* WHAT IS BEING ASKED: The required result is the number of lines below that hold the word "from", stated without anything else.

╭─ EXERCISE DATA

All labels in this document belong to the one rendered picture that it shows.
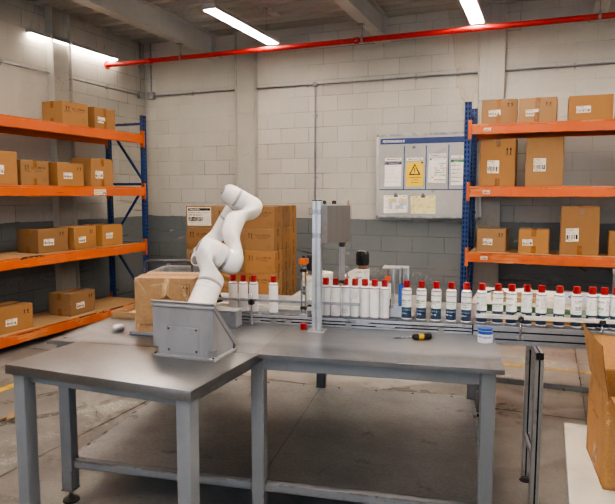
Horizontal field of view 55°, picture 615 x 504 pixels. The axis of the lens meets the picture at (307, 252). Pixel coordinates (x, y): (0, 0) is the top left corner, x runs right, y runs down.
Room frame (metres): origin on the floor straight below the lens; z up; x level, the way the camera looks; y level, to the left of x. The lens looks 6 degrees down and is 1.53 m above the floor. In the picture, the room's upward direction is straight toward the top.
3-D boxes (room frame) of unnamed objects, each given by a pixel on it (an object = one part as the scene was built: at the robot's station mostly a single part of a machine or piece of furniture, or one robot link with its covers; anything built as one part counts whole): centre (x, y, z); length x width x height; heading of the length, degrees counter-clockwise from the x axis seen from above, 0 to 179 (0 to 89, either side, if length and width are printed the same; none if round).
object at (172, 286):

╰─
╭─ EXERCISE DATA

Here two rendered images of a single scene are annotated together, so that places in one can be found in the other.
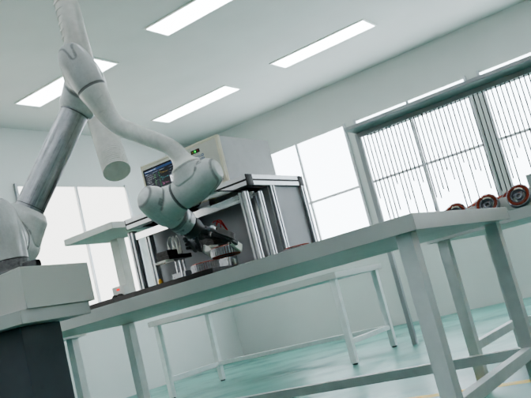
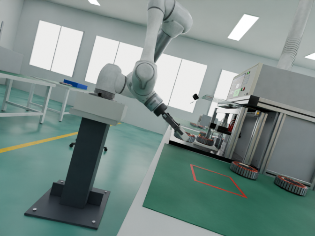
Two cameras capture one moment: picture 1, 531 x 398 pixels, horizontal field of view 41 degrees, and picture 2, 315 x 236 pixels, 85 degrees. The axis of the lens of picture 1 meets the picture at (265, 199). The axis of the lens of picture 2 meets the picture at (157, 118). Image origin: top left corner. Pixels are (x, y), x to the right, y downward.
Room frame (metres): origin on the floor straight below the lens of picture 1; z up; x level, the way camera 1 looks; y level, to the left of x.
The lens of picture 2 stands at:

╰─
╭─ EXERCISE DATA

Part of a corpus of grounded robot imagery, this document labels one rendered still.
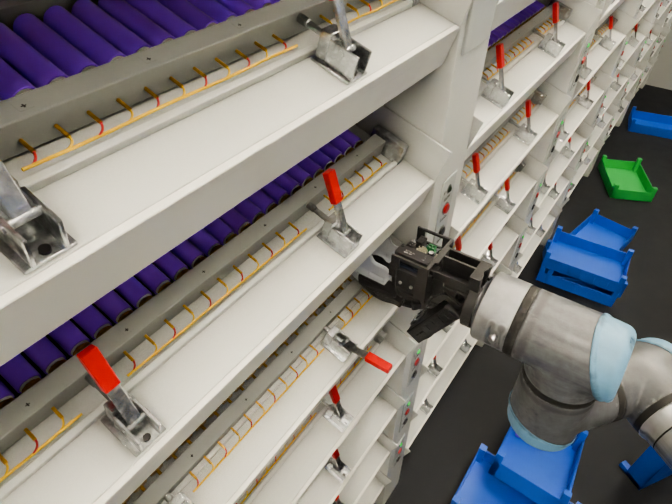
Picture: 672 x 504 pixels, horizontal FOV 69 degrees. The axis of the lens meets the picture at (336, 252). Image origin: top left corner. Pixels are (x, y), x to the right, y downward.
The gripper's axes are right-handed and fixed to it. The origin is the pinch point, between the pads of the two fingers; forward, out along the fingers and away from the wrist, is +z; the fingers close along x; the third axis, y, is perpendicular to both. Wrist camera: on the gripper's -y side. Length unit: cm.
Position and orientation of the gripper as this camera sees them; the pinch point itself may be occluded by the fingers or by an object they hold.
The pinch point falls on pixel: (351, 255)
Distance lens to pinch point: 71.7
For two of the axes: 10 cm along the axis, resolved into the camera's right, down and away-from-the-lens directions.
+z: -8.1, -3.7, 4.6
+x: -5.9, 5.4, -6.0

╰─

* OUTPUT OF THE TASK: 3